= Neyer d-optimal test =

Sensitivity test method

The Neyer d-optimal method or Neyer d-optimal test is a sensitivity test method. It can be used to answer questions such as "How far can a carton of eggs fall, on average, before one breaks?" If these egg cartons are very expensive, the person running the test would like to minimize the number of cartons dropped, to keep the experiment cheaper and to perform it faster. The Neyer test allows the experimenter to choose the experiment that gives the most information. In this case, given the history of egg cartons which have already been dropped, and whether those cartons broke or not, the Neyer test says "you will learn the most if you drop the next egg carton from a height of 32.123 meters."

== Applications ==

The Neyer test is useful in any situation when you wish to determine the average amount of a given stimulus needed in order to trigger a response. Examples:

- Material Toughness - how far does this type of bottle filled with detergent need to fall before it breaks?
- Drug Efficacy - how much of this drug is enough to cure this diseases?
- Toxicology - what percentage of contaminated seed is enough to cause a bird of this species to die?
- Sensory Threshold - how strong does the light have to be for this photodetector to sense it?
- Damage Threshold - how loud does the sound have to be in order to damage this microphone ?
- Explosives - when does an explosive react?

== History ==

The Neyer-d optimal test was described by Barry T. Neyer in 1994. This method has replaced the earlier Bruceton analysis or "Up and Down Test" that was devised by Wilfrid Dixon and Alexander M. Mood in 1948 to allow computation with pencil and paper. Samples are tested at various stimulus levels, and the results (response or no response) noted. The Neyer Test guides the experimenter to pick test levels that provide the maximum amount of information. Unlike previous methods that have been developed, this method requires the use of a computer program to calculate the test levels.

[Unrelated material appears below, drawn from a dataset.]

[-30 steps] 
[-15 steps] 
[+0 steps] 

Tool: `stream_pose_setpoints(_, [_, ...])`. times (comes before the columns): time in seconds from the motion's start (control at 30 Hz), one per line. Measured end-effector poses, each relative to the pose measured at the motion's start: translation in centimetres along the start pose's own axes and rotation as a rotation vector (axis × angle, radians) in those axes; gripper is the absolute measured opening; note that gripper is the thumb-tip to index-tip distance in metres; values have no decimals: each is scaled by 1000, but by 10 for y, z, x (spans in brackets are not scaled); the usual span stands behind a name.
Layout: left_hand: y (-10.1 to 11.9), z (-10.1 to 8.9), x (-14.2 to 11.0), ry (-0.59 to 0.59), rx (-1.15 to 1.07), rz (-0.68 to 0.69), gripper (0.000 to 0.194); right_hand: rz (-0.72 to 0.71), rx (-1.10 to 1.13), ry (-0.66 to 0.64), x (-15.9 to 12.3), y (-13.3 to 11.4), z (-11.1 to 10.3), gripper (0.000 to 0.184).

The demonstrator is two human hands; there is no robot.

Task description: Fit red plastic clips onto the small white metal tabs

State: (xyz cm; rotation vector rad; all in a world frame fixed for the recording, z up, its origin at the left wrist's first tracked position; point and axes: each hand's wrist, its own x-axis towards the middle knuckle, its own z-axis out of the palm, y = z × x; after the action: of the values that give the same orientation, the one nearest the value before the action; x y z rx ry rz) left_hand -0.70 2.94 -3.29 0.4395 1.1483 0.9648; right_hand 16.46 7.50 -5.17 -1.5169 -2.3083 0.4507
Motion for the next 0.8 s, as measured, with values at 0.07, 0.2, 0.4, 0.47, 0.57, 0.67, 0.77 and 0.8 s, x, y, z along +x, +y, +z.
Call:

Although not directly related to the test method, the likelihood ratio analysis method is often used to analyze the results of tests conducted with the Neyer D-Optimal test. The combined test and analysis methods are commonly known as the Neyer Test.

Dror and Steinberg (2008) suggest another experimental design method which is more efficient than Neyer's, by enabling the usage of a D-optimal design criterion from the outset of the experiment. Furthermore, their method is extended to deal with situations which are not handled by previous algorithms, including extension from fully sequential designs (updating the plan after each observation) to group-sequential designs (any partition of the experiment to blocks of numerous observations), from a binary response ("success" or "failure") to any generalized linear model, and from the univariate case to the treatment of multiple predictors (such as designing an experiment to test a response in a medical treatment where the experimenters changes doses of two different drugs).